> **WHAT IS NEEDED**
Give the listing again character for character, but drop the images.

> **DATASET CONTENT**
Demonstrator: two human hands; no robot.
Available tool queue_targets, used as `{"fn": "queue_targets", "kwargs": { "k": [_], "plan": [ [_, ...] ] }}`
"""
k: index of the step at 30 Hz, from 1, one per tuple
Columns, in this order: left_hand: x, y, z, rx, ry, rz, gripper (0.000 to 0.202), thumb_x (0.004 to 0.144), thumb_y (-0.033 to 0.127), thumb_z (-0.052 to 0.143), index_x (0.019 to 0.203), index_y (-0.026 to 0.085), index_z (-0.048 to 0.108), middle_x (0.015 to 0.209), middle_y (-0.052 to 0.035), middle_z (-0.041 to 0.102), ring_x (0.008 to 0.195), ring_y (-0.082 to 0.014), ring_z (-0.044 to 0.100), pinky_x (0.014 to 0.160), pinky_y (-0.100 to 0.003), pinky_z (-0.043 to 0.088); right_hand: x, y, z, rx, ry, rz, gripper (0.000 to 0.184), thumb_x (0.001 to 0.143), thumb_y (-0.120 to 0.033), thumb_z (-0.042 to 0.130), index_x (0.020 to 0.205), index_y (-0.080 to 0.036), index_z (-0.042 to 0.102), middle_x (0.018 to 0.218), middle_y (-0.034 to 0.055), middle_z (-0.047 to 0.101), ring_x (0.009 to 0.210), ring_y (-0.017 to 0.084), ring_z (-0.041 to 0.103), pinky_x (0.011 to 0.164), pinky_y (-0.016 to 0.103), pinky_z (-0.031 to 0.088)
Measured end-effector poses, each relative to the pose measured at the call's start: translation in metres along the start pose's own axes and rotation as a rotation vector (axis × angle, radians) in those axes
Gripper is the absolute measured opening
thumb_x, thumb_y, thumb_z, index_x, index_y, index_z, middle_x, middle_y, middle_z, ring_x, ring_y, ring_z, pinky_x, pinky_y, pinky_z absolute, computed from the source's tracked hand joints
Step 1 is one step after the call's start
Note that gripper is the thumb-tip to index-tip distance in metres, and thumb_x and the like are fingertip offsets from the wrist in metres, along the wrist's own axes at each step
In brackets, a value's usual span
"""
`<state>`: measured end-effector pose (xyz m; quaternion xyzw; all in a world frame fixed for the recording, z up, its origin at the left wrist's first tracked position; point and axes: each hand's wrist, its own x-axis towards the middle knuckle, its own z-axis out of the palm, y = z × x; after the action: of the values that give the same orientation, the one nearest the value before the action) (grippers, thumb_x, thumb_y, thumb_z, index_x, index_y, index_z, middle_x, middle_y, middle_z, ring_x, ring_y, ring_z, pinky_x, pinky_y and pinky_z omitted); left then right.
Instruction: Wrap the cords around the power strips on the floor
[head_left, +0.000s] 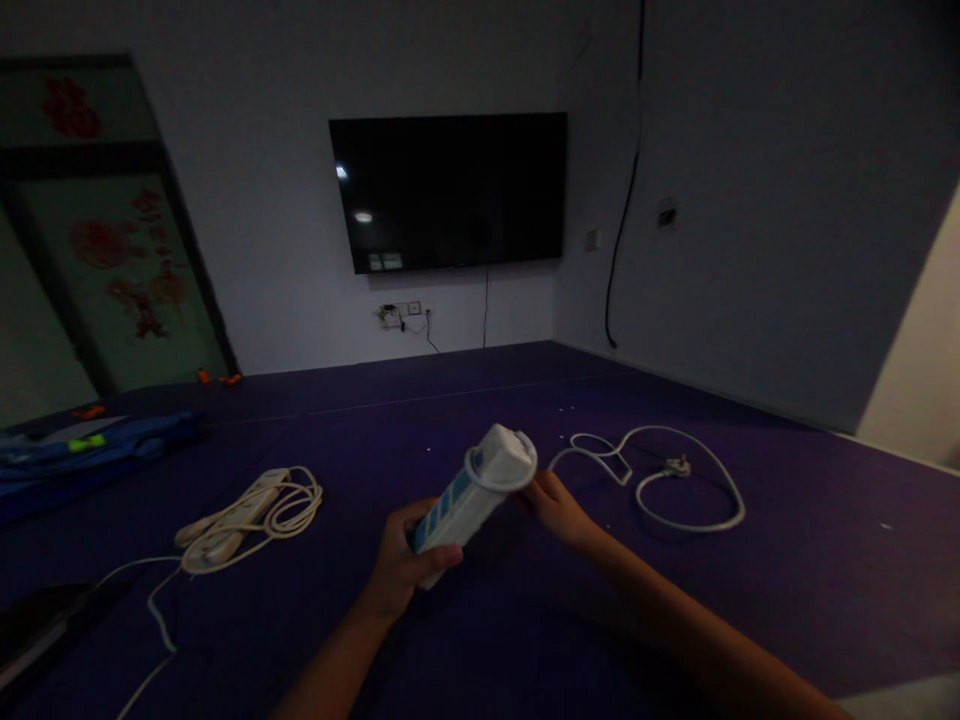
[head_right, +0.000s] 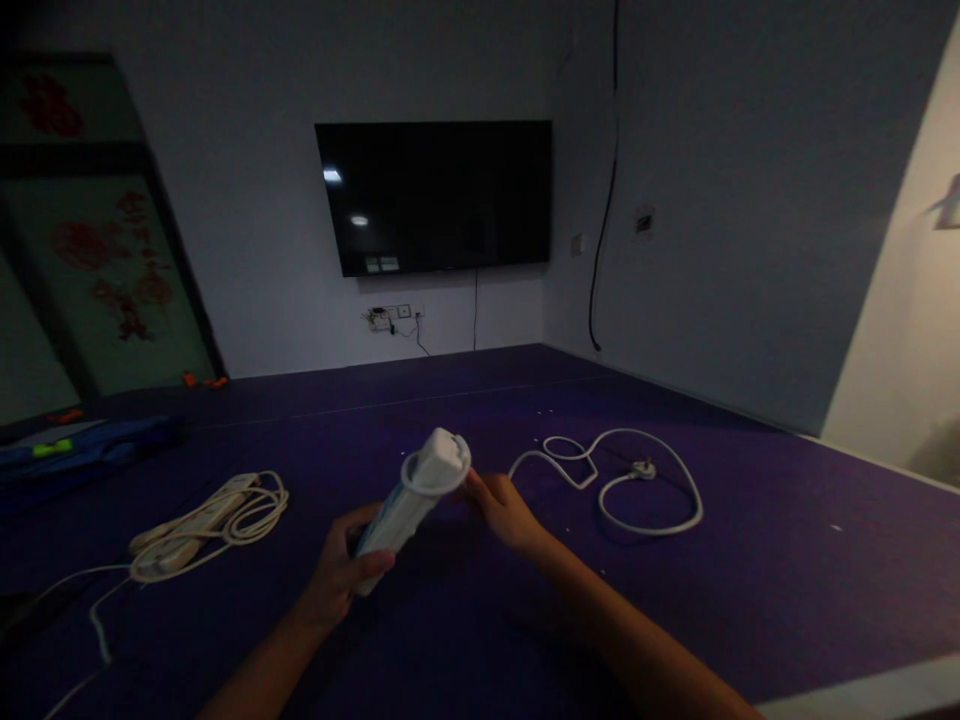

> **TASK RESPONSE**
Demonstrator: two human hands; no robot.
Available tool queue_targets, used as `{"fn": "queue_targets", "kwargs": { "k": [_], "plan": [ [_, ...] ] }}`
"""
k: index of the step at 30 Hz, from 1, one per tuple
Columns, in this order: left_hand: x, y, z, rx, ry, rz, gripper (0.000 to 0.202), thumb_x (0.004 to 0.144), thumb_y (-0.033 to 0.127), thumb_z (-0.052 to 0.143), index_x (0.019 to 0.203), index_y (-0.026 to 0.085), index_z (-0.048 to 0.108), middle_x (0.015 to 0.209), middle_y (-0.052 to 0.035), middle_z (-0.041 to 0.102), ring_x (0.008 to 0.195), ring_y (-0.082 to 0.014), ring_z (-0.044 to 0.100), pinky_x (0.014 to 0.160), pinky_y (-0.100 to 0.003), pinky_z (-0.043 to 0.088); right_hand: x, y, z, rx, ry, rz, gripper (0.000 to 0.184), thumb_x (0.001 to 0.143), thumb_y (-0.120 to 0.033), thumb_z (-0.042 to 0.130), index_x (0.020 to 0.205), index_y (-0.080 to 0.036), index_z (-0.042 to 0.102), middle_x (0.018 to 0.218), middle_y (-0.034 to 0.055), middle_z (-0.047 to 0.101), ring_x (0.009 to 0.210), ring_y (-0.017 to 0.084), ring_z (-0.041 to 0.103), pinky_x (0.011 to 0.164), pinky_y (-0.016 to 0.103), pinky_z (-0.031 to 0.088)
Measured end-effector poses, each relative to the pose measured at the call's start: translation in metres along the start pose's own axes and rotation as a rotation vector (axis × angle, radians) in those axes
Gripper is the absolute measured opening
thumb_x, thumb_y, thumb_z, index_x, index_y, index_z, middle_x, middle_y, middle_z, ring_x, ring_y, ring_z, pinky_x, pinky_y, pinky_z absolute, computed from the source's tracked hand joints
Step 1 is one step after the call's start
Note that gripper is the thumb-tip to index-tip distance in metres, and thumb_x and the like are fingertip offsets from the wrist in metres, along the wrist's own axes at each step
In brackets, a value's usual span
"""
`<state>`: measured end-effector pose (xyz m; quaternion xyzw; all in a world frame fixed for the recording, z up, its origin at the left wrist's first tracked position; point and axes: each hand's wrist, its own x-axis towards the middle knuckle, its own z-axis out of the palm, y = z × x; after the action: of the values that give the same orientation, the one nearest the value before the action) (grippers, thumb_x, thumb_y, thumb_z, index_x, index_y, index_z, middle_x, middle_y, middle_z, ring_x, ring_y, ring_z, pinky_x, pinky_y and pinky_z omitted); left then right.
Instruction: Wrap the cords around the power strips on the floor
[head_left, +0.000s] 
[head_right, +0.000s] 

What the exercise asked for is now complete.